FERRAZ JR, Tércio Sampaio. Introdução ao estudo do direito. 10. ed. rev., atual. e ampl. São Paulo: Atlas, 2018.
Este artigo foi originalmente publicado em: https://schiefler.adv.br/entenda-a-nova-lei-de-licitacoes-lei-no-14-133-2021-quando-passam-a-valer-as-novas-regras/
[1] Bacharelando em Direito pela Faculdade de Direito da Universidade de Brasília (FD|UnB). Estagiário de Direito em Schiefler Advocacia. Membro do Grupo de Estudos em Direito e Economia da Universidade de Brasília e do Instituto de Direito Público (GEDE/UnB/IDP). Membro do Grupo de Pesquisa em Hermenêutica do Direito Administrativo e Políticas Públicas do Centro Universitário de Brasília (HDAPP/UniCeub). Membro do Grupo de Pesquisa certificado pelo CNPq Direito, Racionalidade e Inteligência Artificial da Universidade de Brasília (DRIA/UnB). Editor Executivo Assistente da Revista dos Estudantes de Direito da Universidade de Brasília (RED|UnB). Contato: matheus@schiefler.adv.br.
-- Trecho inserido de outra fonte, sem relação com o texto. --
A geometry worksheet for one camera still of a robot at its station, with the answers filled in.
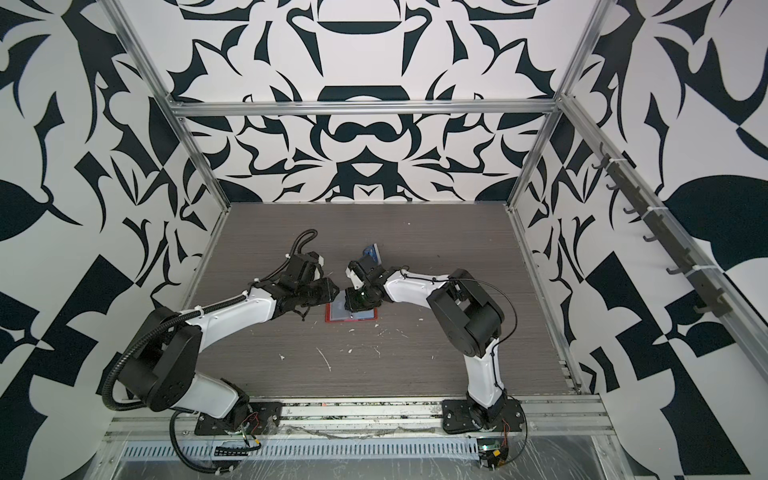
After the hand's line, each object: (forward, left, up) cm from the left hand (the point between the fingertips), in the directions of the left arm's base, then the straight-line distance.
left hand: (339, 285), depth 89 cm
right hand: (-3, -2, -5) cm, 7 cm away
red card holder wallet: (-5, +1, -7) cm, 9 cm away
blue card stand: (+15, -9, -4) cm, 18 cm away
[2] O fenômeno da ultratividade de normas jurídicas é aquele em acordo com o qual a norma jurídica, ainda que revogada (não vigente, portanto), produz vigor, isto é, é aplicada. Assim, como se verá, se determinado contrato público é regido pela Lei n.º 8.666/1993, mesmo após 4 de abril de 2023, quando a Lei n.º 8.666/1993 será revogada, a esse contrato deve ser aplicada a Lei n.º 8.666/1993, que não mais vigerá, mas vigorará. Cf. FERRAZ JR, Tércio Sampaio. Introdução ao estudo do direito. 10. ed. rev., atual. e ampl. São Paulo: Atlas, 2018, p. 212.
[3] FERRAZ JR, Tércio Sampaio. Introdução ao estudo do direito. 10. ed. rev., atual. e ampl. São Paulo: Atlas, 2018, p. 215.